- **Activity**
When copying the listing below, skip every picture and repeat exactly the lines from the first one through the line that contains "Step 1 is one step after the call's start".

- **Supplied information**
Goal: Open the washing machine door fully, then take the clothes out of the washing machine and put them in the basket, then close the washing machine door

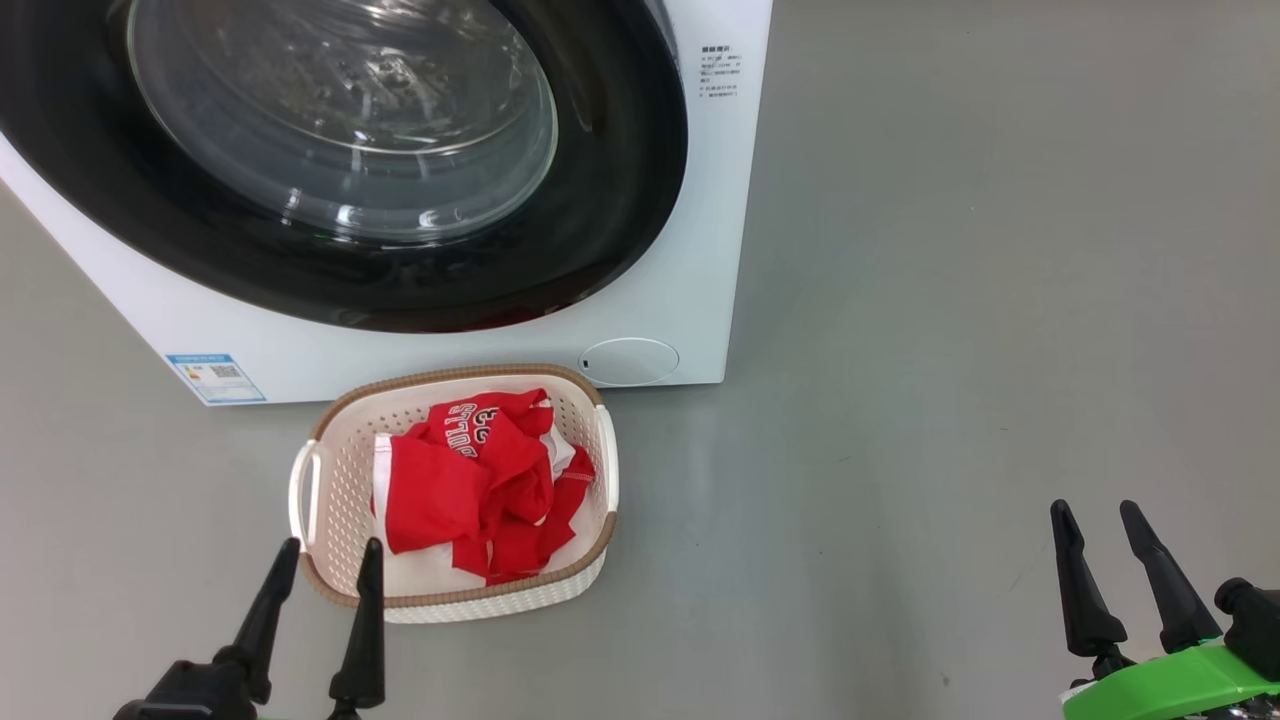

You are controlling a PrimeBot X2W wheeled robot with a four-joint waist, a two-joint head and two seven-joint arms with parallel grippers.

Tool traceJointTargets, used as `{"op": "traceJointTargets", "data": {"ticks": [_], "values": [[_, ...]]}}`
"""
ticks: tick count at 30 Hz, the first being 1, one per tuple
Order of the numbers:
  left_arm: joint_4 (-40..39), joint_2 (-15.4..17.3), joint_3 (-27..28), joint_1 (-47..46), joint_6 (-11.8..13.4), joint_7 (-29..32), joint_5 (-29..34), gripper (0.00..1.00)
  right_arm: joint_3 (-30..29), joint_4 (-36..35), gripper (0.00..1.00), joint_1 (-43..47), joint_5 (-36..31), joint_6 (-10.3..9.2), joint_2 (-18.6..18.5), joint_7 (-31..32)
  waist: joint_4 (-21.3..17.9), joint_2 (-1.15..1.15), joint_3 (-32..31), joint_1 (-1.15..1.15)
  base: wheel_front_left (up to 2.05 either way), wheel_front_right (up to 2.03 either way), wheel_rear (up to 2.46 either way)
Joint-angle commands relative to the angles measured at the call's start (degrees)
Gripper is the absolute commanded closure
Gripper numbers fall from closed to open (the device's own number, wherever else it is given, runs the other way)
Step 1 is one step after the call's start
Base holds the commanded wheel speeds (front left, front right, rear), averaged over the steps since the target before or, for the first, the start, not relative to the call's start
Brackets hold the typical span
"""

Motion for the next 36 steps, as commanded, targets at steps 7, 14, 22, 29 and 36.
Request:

- **Answer box**
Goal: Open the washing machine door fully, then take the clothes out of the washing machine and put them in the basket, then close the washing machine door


You are controlling a PrimeBot X2W wheeled robot with a four-joint waist, a two-joint head and two seven-joint arms with parallel grippers.

Tool traceJointTargets, used as `{"op": "traceJointTargets", "data": {"ticks": [_], "values": [[_, ...]]}}`
"""
ticks: tick count at 30 Hz, the first being 1, one per tuple
Order of the numbers:
  left_arm: joint_4 (-40..39), joint_2 (-15.4..17.3), joint_3 (-27..28), joint_1 (-47..46), joint_6 (-11.8..13.4), joint_7 (-29..32), joint_5 (-29..34), gripper (0.00..1.00)
  right_arm: joint_3 (-30..29), joint_4 (-36..35), gripper (0.00..1.00), joint_1 (-43..47), joint_5 (-36..31), joint_6 (-10.3..9.2), joint_2 (-18.6..18.5), joint_7 (-31..32)
  waist: joint_4 (-21.3..17.9), joint_2 (-1.15..1.15), joint_3 (-32..31), joint_1 (-1.15..1.15)
  base: wheel_front_left (up to 2.05 either way), wheel_front_right (up to 2.03 either way), wheel_rear (up to 2.46 either way)
Joint-angle commands relative to the angles measured at the call's start (degrees)
Gripper is the absolute commanded closure
Gripper numbers fall from closed to open (the device's own number, wherever else it is given, runs the other way)
Step 1 is one step after the call's start

The given output is the complete response.